Because we are still a fairly small and growing company, 30 customers is quite a sizeable percentage of our total base. I know what you are thinking - “Meh, that won’t be a problem once you have a million customers!”, but then it still will, because a lot of these third party tools pricing are based on the size of your customer base, so our hosting and support tool costs will increase linearly along with the size of our customer base at a constant rate.

To this end, I am now revisiting the idea of swapping a lot of these third party tools back ‘in house’ again. For instance, we recently explored a variety of customer onboarding tools, but given the fact that most of these tools run to around $200/month on their basic plan (that’s another 2 customers we have to find and keep just to pay for that tool), we decided to go back to writing our own onboarding sequences for new customers.

Sure this took some time to do, but at the end of the day, we could incorporate steps into our onboarding that third party tools could not hope to replicate - for example, studies have shown that the sooner you can make the customer feel that they “own” your tool, the better the chances they will stick around and explore. So, the second step of our onboarding process encourages the customer to upload their company logo to their trial company. This way, they see their company logo and name at the top of every app screen they visit during their exploration. We have seen trials to paid subscription conversions improve as a result of just this one change alone!

One of our ‘self rolled’ onboarding screens within our app.

One of our ‘self rolled’ onboarding screens within our app.
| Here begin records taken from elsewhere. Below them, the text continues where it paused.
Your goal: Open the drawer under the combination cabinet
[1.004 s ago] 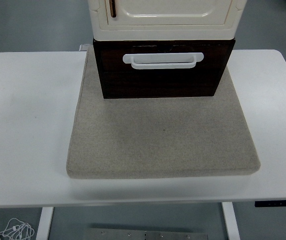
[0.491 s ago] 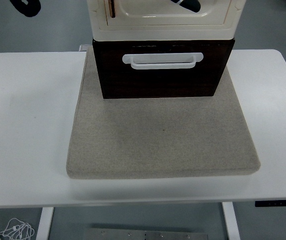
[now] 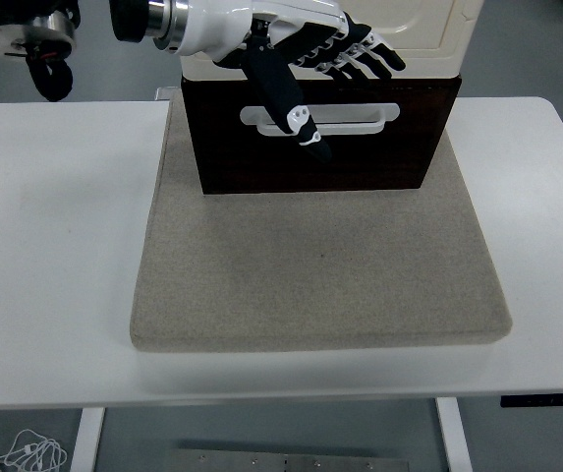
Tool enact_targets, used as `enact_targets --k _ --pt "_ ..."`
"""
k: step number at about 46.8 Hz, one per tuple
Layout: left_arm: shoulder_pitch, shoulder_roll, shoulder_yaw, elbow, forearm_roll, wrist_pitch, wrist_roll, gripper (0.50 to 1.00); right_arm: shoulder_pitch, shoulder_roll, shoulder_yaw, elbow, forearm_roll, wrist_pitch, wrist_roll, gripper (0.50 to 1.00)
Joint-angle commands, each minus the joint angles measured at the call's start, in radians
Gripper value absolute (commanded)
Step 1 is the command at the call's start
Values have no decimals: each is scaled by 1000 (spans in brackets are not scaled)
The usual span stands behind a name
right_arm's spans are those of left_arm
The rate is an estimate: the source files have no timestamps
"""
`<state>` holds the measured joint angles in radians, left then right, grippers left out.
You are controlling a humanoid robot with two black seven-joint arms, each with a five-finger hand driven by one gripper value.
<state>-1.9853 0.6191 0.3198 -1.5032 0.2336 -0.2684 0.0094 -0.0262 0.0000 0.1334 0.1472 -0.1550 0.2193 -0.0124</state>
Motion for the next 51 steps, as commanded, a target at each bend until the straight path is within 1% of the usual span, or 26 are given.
enact_targets --k 1,7,9,12,17,21,31,41,51 --pt "-36 -13 65 3 0 -6 0 1000 0 0 0 0 0 0 0 926" --pt "-59 -44 128 4 -2 -8 7 1000 0 0 0 0 0 0 0 926" --pt "-61 -53 140 4 -2 -3 18 1000 0 0 0 0 0 0 0 926" --pt "-61 -67 142 9 -13 0 59 1000 0 0 0 0 0 0 0 926" --pt "-60 -99 142 34 -86 9 135 1000 0 0 0 0 0 0 0 926" --pt "-60 -122 142 63 -117 31 172 1000 0 0 0 0 0 0 0 926" --pt "-43 -179 142 133 -119 72 224 1000 0 0 0 0 0 0 0 926" --pt "-24 -214 142 169 -119 80 261 1000 0 0 0 0 0 0 0 926" --pt "-18 -254 142 205 -119 80 284 1000 0 0 0 0 0 0 0 926"
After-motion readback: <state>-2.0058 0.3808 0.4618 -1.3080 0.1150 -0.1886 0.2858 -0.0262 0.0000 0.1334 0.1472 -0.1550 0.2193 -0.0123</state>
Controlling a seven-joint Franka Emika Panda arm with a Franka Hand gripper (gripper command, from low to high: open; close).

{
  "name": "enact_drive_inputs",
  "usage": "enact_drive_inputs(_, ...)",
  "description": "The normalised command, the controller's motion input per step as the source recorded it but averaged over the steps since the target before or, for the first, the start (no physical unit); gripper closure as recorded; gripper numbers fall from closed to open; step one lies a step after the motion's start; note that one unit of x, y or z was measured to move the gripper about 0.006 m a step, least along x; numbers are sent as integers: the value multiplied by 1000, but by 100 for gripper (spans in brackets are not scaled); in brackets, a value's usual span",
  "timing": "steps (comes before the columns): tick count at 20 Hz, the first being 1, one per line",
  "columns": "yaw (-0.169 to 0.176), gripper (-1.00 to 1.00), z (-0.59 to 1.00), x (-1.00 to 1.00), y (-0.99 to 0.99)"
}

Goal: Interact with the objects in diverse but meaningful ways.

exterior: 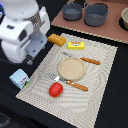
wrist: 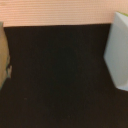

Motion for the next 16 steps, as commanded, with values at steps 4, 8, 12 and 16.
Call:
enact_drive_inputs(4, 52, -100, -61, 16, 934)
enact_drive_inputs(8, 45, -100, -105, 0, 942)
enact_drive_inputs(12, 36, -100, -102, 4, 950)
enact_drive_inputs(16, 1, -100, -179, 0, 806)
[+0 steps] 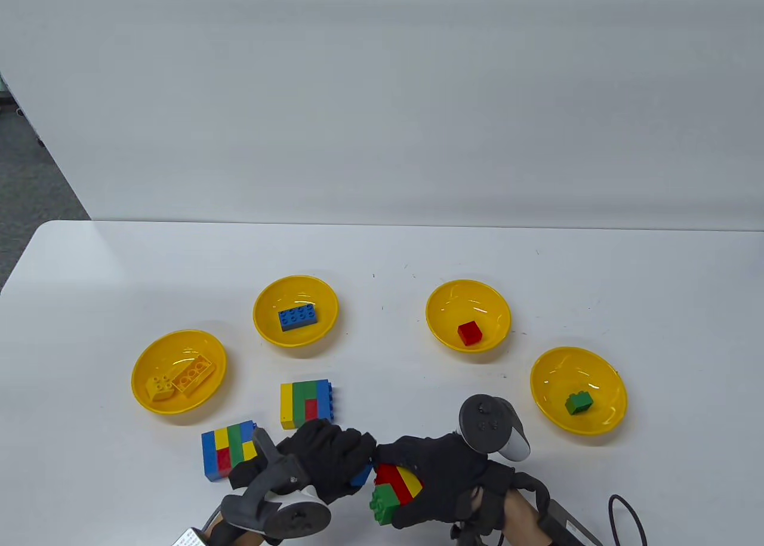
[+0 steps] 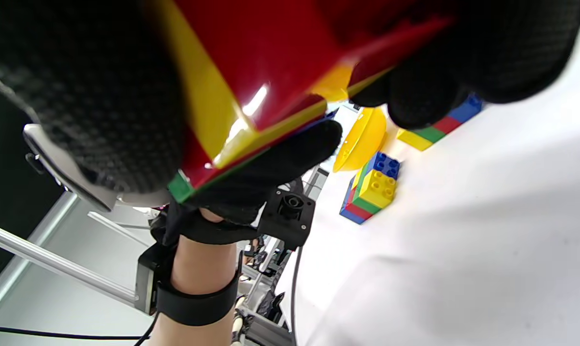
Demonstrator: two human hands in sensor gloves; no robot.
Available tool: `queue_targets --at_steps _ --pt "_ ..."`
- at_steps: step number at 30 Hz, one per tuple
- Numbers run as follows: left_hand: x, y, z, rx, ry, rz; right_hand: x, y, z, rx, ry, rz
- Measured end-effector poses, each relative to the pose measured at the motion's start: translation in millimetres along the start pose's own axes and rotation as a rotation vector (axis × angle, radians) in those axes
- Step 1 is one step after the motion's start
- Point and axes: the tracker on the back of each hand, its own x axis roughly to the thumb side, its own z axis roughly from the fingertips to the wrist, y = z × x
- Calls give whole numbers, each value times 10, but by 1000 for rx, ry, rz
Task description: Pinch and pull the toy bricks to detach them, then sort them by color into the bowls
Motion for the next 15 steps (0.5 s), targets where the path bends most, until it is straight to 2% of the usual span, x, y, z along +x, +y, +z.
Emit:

Same with our billing system backend. At a recent conference I attended, I was bombarded by third party payment processing handlers who promised they could handle things like bounced payments and expired credit cards for us - all for a monthly fee plus percentage commissions.

I am sure they were great and all, but I ended up writing our own Dunning routines and processes for handling expired cards all within our own codebase, which gives us far better flexibility as to how we can handle them.

The other thing I have been exploring is the consolidating of multiple services all into one. We recently signed up for HubSpot’s sales and marketing toolchest, and it appears that we can now stop subscribing to about 5 other vendors (in app support chat, support knowledgebase, newsletter manager, drip campaign system, landing page hosting) and do it all within the one system. HubSpot isn’t cheap, but we can reduce our monthly third party service bill by around $1000/month, so that certainly helps to offset the cost, especially while we are on their ‘startup’ plan initiative.

While we are talking about startup initiatives, I do love that a lot of companies out there provide deeply discounted pricing plans for new SaaS businesses, I am a little perturbed that most companies (such as Amazon) only provide them to funded companies. In my view, a company who has just received millions in funding can certainly afford to pay for Amazon assets to host their MVP, whereas a bootstrapped startup that is running on the smell of an oily rag could certainly do with a discounted (or free) temporary offering so there is no negative impact on their cashflow while they are building their customer base.

Most of these startup initiatives also expire after a specific timeframe (e.g. after one year). That also seems a little strange, as some startups can boast a meteoric rise within a few short weeks, whereas others may take years to break profitability. Far better to peg the discounts or free tiers to measurable metrics such as number of paying customers, or monthly revenue, in my opinion.

I am thinking that as the ancillary costs of running and promoting a SaaS business continues to rise as it is now, we will see more and more startups going back ‘in house’ for their analytics, onboarding and support tools, and we will see a consolidation (and pricing reduction) in the number of third party offerings.

What are your thoughts? Does it make it more cost effective to move some of these functions back ‘in house’ again for your startup?